Typically in the method of improving printability of paper the oligomer comprised in the composition applied to the surface of the formed sheet of paper comprises the compound of formula (1) in an amount up to 10 mole %, preferably 2.5-5 mole %. Ideally the oligomer is formed from a monomer blend comprising, one or more compounds selected from the list comprising dimethylaminoethyl (meth)acrylate, acid addition salt or quaternary ammonium salt thereof, preferably dimethylaminoethyl (meth)acrylate, methyl chloride quaternary ammonium salt or dimethylaminoethyl (meth)acrylate, benzyl chloride quaternary ammonium salt. Preferably the oligomer formed from a monomer blend comprising acrylamide or methacrylamide in an amount of at least 85 mole, preferably at least 90 mole %. The oligomer incorporated in the paper sizing composition may comprise as an additional ethylenically unsaturated monomer. In particular it is possible to incorporate up to 10 mole % ethylenically unsaturated carboxylic acid or ethylenically unsaturated carboxylic anhydride. This may be for instance acrylic acid or maleic anhydride preferably used in an amount between 2.5 and 5 mole %.
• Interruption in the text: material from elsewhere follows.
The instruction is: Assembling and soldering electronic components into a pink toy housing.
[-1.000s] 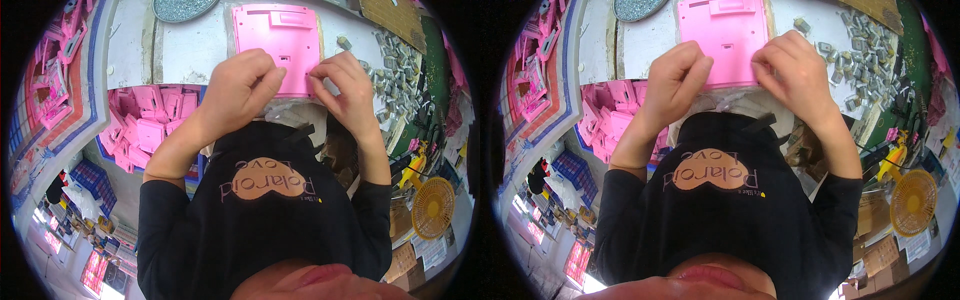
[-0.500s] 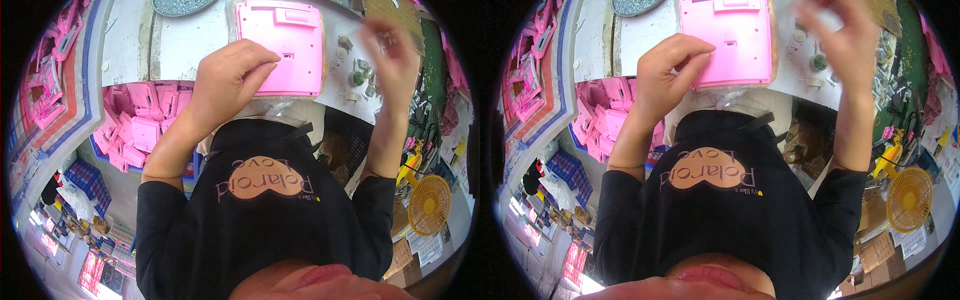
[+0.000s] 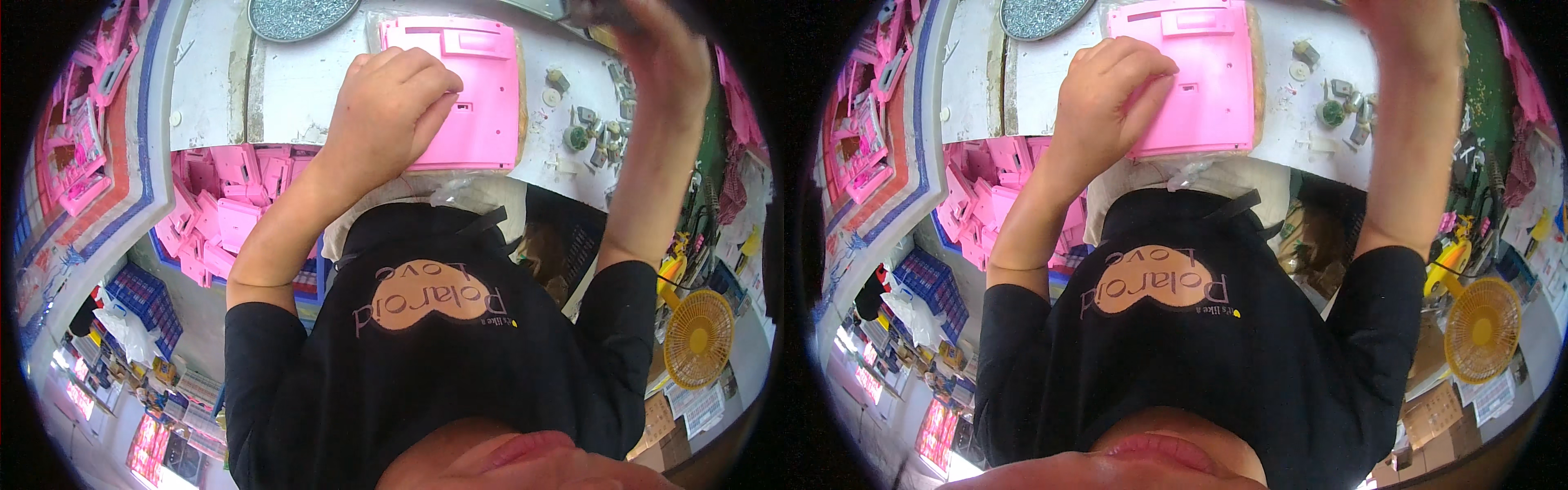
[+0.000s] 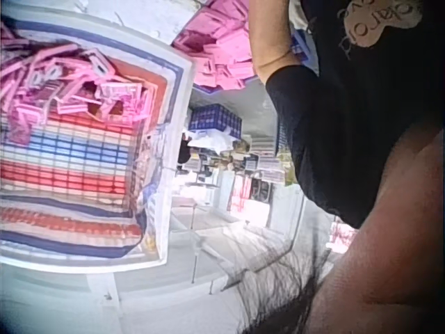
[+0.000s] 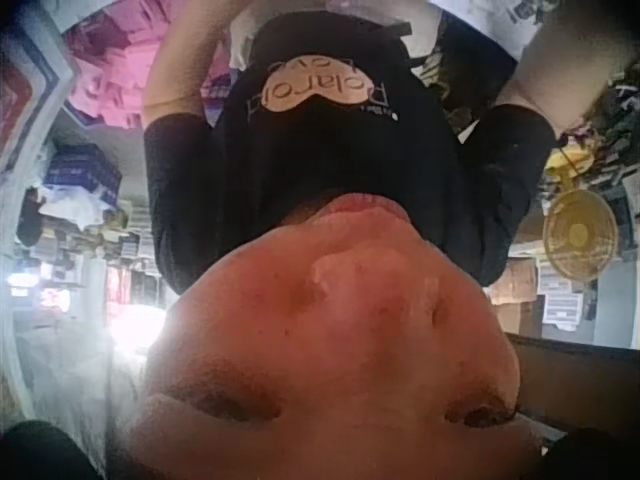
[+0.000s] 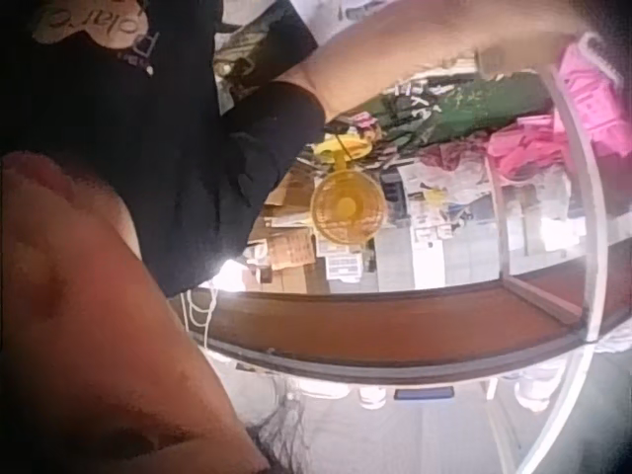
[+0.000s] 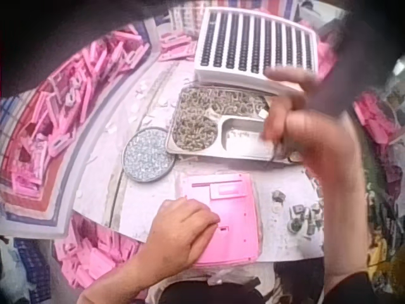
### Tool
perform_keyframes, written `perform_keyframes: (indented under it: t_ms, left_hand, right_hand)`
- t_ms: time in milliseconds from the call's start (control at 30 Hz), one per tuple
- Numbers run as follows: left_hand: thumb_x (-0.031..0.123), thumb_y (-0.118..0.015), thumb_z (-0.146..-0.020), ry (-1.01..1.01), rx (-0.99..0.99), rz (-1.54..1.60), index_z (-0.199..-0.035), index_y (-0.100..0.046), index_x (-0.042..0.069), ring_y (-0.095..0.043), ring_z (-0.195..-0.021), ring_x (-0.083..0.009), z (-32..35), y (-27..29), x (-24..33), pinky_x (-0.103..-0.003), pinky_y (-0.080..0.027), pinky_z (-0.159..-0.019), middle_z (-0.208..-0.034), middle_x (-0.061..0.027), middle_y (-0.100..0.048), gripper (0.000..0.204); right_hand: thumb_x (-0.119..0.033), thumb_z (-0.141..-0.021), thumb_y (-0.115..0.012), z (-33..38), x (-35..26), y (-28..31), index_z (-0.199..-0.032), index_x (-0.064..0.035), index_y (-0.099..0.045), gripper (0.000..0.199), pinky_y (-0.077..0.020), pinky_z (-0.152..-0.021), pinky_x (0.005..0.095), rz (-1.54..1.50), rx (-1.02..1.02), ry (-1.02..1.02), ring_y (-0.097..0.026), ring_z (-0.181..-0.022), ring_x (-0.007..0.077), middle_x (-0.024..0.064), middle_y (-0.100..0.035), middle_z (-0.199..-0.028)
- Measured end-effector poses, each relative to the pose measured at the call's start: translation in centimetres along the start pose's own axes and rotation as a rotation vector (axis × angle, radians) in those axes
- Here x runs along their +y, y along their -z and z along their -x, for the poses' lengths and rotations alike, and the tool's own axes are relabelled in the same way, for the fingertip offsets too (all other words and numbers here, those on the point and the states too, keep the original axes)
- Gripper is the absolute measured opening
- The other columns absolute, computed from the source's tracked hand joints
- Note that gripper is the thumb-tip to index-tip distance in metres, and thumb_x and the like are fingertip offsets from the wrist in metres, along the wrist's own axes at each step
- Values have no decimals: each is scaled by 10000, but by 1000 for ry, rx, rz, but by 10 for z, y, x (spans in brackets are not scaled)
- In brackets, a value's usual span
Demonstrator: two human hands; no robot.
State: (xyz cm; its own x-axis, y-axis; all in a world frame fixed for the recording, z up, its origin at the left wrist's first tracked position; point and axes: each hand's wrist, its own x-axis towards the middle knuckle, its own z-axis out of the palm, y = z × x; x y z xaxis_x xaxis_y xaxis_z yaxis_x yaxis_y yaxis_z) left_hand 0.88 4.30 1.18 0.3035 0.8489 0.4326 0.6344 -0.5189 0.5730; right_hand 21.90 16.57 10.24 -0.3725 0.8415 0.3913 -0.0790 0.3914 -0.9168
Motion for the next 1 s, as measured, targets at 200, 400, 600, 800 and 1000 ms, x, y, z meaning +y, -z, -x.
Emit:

The invention relates to a method of improving printability of paper by applying to the surface of the paper a blend comprising starch, optionally optical brighteners and an aqueous dispersion of the polymeric particles which are formed from a monomer or a monomer blend comprising monomers selected from the group consisting of styrene, C1-12 alkyl (meth)acrylate, vinyl acetate and acrylonitrile. Preferably the matrix of the polymer particles is formed from 25-75 weight %, preferably 35-65 weight %, most preferably 50 weight %, monomer or monomer blend selected from the group consisting of styrene, acrylonitrile, vinyl acetate and C1-2 alkyl (meth)acrylates, preferably styrene, acrylonitrile, methyl methacrylate, methyl acrylate, ethyl methacrylate, vinyl acetate and 25-75 weight %, preferably 35-65 weight %, most preferably about 50 weight %, monomer or monomer blend selected from any of C3-12 alkyl (meth)acrylates, preferably n-butyl acrylate, n-hexyl acrylate, n-octyl acrylate and 2-ethylhexyl acrylate. Most preferably the matrix of the polymer particles is formed from 25-75 weight %, preferably 35-65 weight %, most preferably 50 weight % styrene and 25-75 weight %, preferably 35-65 weight %, most preferably about 50 weight % 2-ethylhexyl acrylate.
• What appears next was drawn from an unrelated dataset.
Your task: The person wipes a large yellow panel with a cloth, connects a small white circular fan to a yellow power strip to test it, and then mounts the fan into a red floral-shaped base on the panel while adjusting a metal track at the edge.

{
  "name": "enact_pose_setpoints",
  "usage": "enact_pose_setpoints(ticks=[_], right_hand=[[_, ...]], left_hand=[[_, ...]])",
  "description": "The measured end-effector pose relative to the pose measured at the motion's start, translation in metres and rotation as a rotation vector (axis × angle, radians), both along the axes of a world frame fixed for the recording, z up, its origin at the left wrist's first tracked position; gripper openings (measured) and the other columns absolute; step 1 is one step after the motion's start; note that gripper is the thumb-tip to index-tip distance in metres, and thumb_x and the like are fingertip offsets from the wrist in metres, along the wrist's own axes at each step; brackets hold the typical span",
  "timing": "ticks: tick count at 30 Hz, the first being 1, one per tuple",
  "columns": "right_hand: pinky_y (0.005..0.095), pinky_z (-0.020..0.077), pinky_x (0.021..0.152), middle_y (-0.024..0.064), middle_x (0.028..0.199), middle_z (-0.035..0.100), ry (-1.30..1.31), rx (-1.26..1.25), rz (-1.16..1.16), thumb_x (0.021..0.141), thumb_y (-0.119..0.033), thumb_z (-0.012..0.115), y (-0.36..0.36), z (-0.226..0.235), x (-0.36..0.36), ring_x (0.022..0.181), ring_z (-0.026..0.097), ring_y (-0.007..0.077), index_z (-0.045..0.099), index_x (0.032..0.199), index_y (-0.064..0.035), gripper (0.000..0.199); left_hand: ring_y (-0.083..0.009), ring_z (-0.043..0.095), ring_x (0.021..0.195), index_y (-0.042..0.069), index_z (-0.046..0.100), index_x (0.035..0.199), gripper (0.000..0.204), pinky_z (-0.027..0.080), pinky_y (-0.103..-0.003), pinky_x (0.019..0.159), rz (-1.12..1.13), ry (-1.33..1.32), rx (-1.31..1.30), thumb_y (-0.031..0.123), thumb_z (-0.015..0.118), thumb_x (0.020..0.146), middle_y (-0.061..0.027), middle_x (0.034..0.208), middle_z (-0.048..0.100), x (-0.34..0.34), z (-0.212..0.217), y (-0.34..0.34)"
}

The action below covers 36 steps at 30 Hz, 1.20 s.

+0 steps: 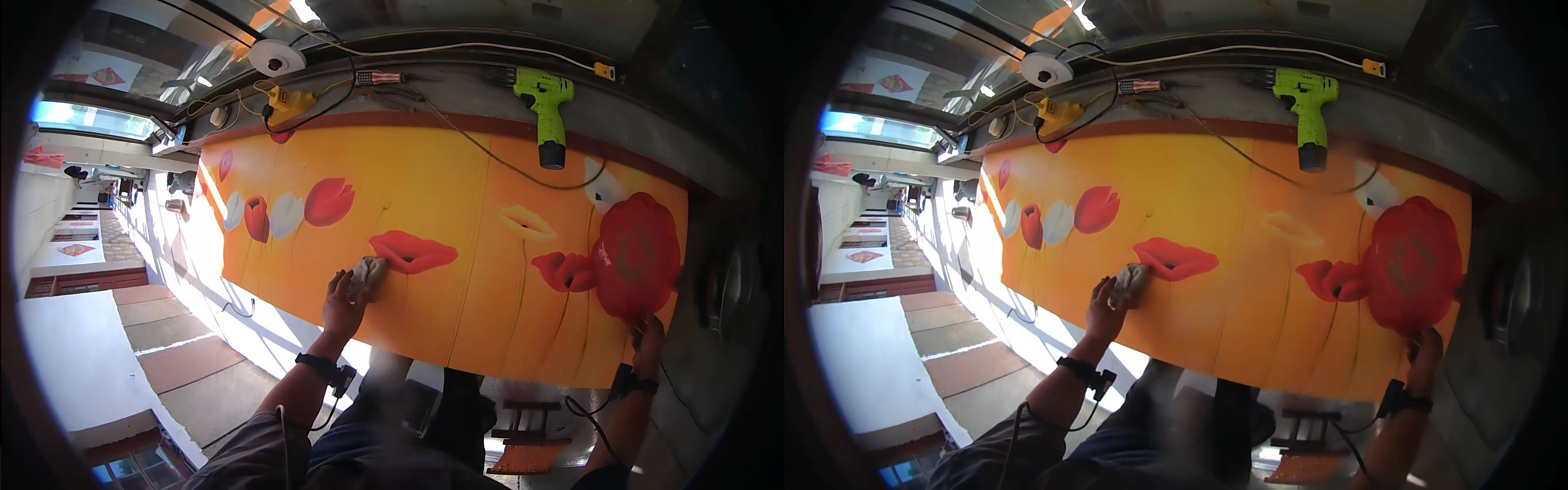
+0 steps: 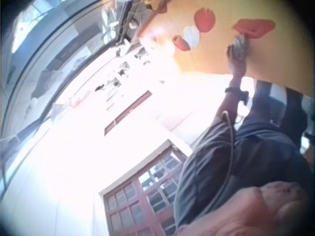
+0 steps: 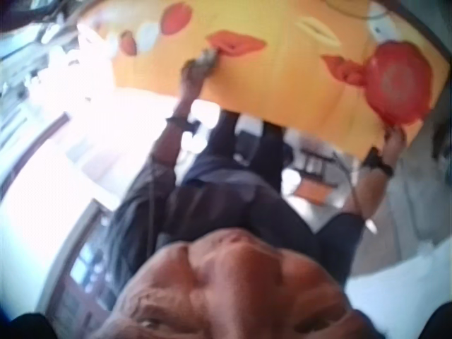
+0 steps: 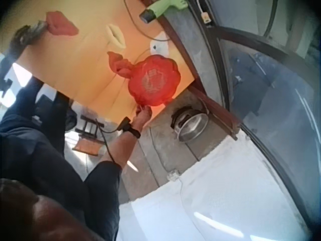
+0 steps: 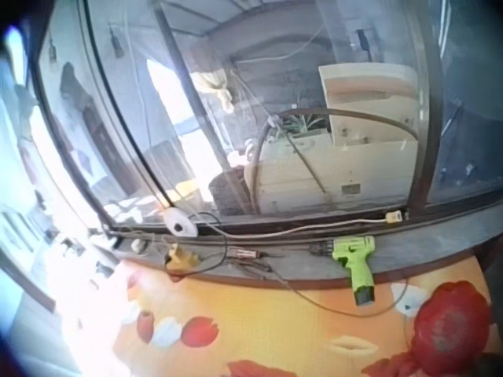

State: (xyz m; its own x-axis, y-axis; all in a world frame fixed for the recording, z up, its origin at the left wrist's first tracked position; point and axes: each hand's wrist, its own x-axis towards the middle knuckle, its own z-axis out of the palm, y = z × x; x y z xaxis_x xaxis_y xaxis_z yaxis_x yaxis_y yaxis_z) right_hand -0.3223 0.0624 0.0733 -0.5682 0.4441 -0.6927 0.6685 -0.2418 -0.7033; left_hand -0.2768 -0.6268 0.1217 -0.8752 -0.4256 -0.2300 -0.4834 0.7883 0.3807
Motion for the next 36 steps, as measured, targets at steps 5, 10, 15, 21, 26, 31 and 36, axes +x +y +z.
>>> enact_pose_setpoints(ticks=[5,10,15,21,26,31,36], right_hand=[[0.0259,0.0398,0.055,0.0112,0.107,0.06,-0.085,0.16,-0.222,0.094,-0.037,0.061,-0.064,0.022,0.038,0.069,0.058,0.0168,0.047,0.138,-0.0081,0.055],[0.0279,0.0412,0.06,0.0082,0.107,0.06,-0.175,0.186,-0.085,0.095,-0.043,0.059,-0.13,0.043,0.061,0.075,0.06,0.0172,0.051,0.131,-0.0079,0.051],[0.028,0.0419,0.054,0.0081,0.098,0.062,-0.162,0.16,0.061,0.098,-0.041,0.057,-0.215,0.042,0.048,0.067,0.062,0.0171,0.052,0.128,-0.0083,0.045],[0.0277,0.0437,0.054,0.0084,0.096,0.064,-0.175,0.077,0.35,0.098,-0.034,0.059,-0.336,0.039,-0.002,0.069,0.064,0.0162,0.053,0.129,-0.0064,0.042],[0.0274,0.0461,0.055,0.0077,0.095,0.065,-0.182,0.073,0.573,0.097,-0.028,0.061,-0.415,0.039,-0.027,0.07,0.066,0.0152,0.053,0.13,-0.0051,0.041],[0.0261,0.0487,0.056,0.0059,0.093,0.066,-0.147,0.047,0.643,0.095,-0.023,0.065,-0.444,0.031,-0.032,0.071,0.065,0.0132,0.056,0.127,-0.0052,0.038],[0.0308,0.0511,0.064,0.0083,0.101,0.066,-0.179,0.116,0.787,0.097,-0.026,0.06,-0.459,0.035,-0.037,0.079,0.068,0.0166,0.054,0.134,-0.0072,0.041]], left_hand=[[-0.0338,0.057,0.122,0.006,0.06,0.128,0.047,0.047,-0.043,0.101,0.114,-0.007,0.078,0.032,0.067,0.09,-0.0162,0.133,0.058,0.001,0.011,-0.034],[-0.0319,0.062,0.113,0.007,0.062,0.126,0.04,0.05,-0.041,0.095,0.146,-0.035,0.081,0.029,0.065,0.093,-0.0154,0.126,0.062,-0.018,0.021,-0.071],[-0.03,0.065,0.106,0.008,0.063,0.122,0.036,0.052,-0.041,0.089,0.173,-0.022,0.116,0.028,0.065,0.093,-0.015,0.12,0.063,-0.025,0.011,-0.122],[-0.0292,0.067,0.102,0.008,0.064,0.118,0.033,0.053,-0.041,0.085,0.22,-0.02,0.175,0.028,0.065,0.093,-0.0147,0.116,0.065,-0.029,0.003,-0.16],[-0.0287,0.067,0.101,0.007,0.064,0.118,0.032,0.054,-0.04,0.083,0.235,-0.001,0.22,0.027,0.065,0.093,-0.0152,0.113,0.065,-0.027,-0.005,-0.179],[-0.0287,0.068,0.099,0.005,0.064,0.117,0.031,0.054,-0.04,0.083,0.252,0.003,0.277,0.024,0.065,0.092,-0.0158,0.113,0.066,-0.029,-0.009,-0.186],[-0.0286,0.069,0.098,0.004,0.064,0.117,0.031,0.055,-0.039,0.082,0.224,0.0,0.292,0.022,0.066,0.092,-0.0159,0.115,0.066,-0.032,-0.012,-0.188]])
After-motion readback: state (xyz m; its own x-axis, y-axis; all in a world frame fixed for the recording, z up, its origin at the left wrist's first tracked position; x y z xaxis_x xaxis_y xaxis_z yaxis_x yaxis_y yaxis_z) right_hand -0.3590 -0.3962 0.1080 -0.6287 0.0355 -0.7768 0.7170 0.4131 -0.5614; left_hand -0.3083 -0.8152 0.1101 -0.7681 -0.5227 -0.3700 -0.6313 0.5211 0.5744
The method of improving printability of paper desirably involves applying to the surface of a formed sheet of paper a blend of starch and polymer particles that have a minimum film forming temperature of between −5 and 55° C., preferably between 25 and 45° C., most preferably about 35° C. The polymer particles comprised in the paper sizing composition desirably have a particle size below 1 micron, preferably in the range 80 to 200 nm, more preferably 100-120 nm. Ideally the blend of starch and polymer particles, comprise 0.5 to 10 wt % polymer particles and 90 to 99.5 wt. % starch, based on dry weight of the blend.

In the method of improving printability the blend of starch and polymer particles would be applied to the surface of the formed sheet of paper at a dose of up to 20 g/m2, preferably up to 10 g/m2, typically around 3 g/m2.

In the method of improving printability of paper, it has surprisingly been found that the paper treated by this method has an acceptable level of water resistance in combination with a high degree of paper brightness and when used in for instance non-impact printing, provides superior printability properties. Furthermore, the size can conveniently be applied in sizing formulations of pH from as low as 1 to as high as 12 and still provide acceptable results.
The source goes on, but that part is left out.